From: "Darrick J. Wong" <djwong@kernel.org>
To: Jinliang Zheng <alexjlzheng@gmail.com>
Cc: alexjlzheng@tencent.com, chandan.babu@oracle.com,
flyingpeng@tencent.com, linux-kernel@vger.kernel.org,
linux-xfs@vger.kernel.org
Subject: Re: [PATCH] xfs: using mutex instead of semaphore for xfs_buf_lock()
Date: Thu, 19 Dec 2024 10:35:20 -0800 [thread overview]
Message-ID: <20241219183520.GO6174@frogsfrogsfrogs> (raw)

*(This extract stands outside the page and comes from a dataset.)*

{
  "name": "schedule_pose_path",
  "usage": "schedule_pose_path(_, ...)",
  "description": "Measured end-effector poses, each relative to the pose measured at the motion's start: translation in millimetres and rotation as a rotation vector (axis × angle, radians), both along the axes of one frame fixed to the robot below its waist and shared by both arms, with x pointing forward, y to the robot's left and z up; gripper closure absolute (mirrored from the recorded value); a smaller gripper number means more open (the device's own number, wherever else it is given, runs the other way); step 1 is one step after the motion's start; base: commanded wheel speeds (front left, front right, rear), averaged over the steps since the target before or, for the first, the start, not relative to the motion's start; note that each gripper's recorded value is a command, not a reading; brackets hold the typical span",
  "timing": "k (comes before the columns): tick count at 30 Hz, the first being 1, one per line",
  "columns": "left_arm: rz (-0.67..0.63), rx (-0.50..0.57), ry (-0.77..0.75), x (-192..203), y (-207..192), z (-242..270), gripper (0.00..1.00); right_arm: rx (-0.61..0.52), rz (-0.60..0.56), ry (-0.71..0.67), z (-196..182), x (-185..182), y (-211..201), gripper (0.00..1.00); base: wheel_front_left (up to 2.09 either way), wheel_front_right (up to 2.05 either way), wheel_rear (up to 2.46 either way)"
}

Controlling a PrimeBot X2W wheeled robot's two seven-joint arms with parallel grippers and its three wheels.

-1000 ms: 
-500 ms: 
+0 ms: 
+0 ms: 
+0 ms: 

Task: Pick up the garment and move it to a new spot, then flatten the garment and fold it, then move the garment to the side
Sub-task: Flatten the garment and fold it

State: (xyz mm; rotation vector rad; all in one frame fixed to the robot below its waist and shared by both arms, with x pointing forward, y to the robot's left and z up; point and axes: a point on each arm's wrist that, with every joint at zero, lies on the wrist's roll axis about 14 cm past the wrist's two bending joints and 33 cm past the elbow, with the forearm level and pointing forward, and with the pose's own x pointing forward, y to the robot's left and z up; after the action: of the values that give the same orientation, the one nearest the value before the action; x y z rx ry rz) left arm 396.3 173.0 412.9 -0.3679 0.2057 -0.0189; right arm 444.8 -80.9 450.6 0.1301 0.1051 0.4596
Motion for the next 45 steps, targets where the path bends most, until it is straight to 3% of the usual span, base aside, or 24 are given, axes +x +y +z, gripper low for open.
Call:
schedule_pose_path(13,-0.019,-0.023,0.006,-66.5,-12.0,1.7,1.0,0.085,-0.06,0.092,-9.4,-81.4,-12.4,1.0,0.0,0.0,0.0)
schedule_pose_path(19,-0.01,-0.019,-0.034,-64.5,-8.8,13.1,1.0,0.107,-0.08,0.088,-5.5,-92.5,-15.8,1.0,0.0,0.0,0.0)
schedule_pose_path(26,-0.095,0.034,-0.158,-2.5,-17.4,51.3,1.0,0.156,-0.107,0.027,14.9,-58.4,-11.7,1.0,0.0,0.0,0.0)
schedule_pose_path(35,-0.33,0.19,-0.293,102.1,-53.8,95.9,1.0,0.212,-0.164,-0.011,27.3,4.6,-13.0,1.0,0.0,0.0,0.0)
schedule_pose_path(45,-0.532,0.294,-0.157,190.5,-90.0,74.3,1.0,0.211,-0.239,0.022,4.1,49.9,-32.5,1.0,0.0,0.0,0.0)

In-Reply-To: <20241219175149.93086-1-alexjlzheng@tencent.com>
On Fri, Dec 20, 2024 at 01:51:49AM +0800, Jinliang Zheng wrote:
> On Thu, 19 Dec 2024 09:36:15 -0800, Darrick J. Wong wrote:
> > On Fri, Dec 20, 2024 at 01:16:29AM +0800, Jinliang Zheng wrote:
> > > xfs_buf uses a semaphore for mutual exclusion, and its count value
> > > is initialized to 1, which is equivalent to a mutex.
> > >
> > > However, mutex->owner can provide more information when analyzing
> > > vmcore, making it easier for us to identify which task currently
> > > holds the lock.
> >
> > Does XFS pass buffers between tasks? xfs_btree_split has that whole
> > blob of ugly code where it can pass a locked inode and transaction to a
> > workqueue function to avoid overrunning the kernel stack.
>
> When xfs_buf_lock() causes a hung task, we need to know which task
> currently holds the lock.
>
> However, sometimes the command 'search -t <address of xfs_buf>' may
> not be effective, such as when the stack frame of xfs_buf_lock()
> has been popped.
>
> Replacing the semaphore with a mutex for xfs_buf has no negative
> functional impact, but in certain situations, it indeed facilitates
> our debugging.
Oh? What will the users of mutex::owner react when the xfs_buf
protected by the mutex is accessed by the workqueue thread? What
happens when the buffers locked by the btree split worker are passed
back to the original thread when the worker completes?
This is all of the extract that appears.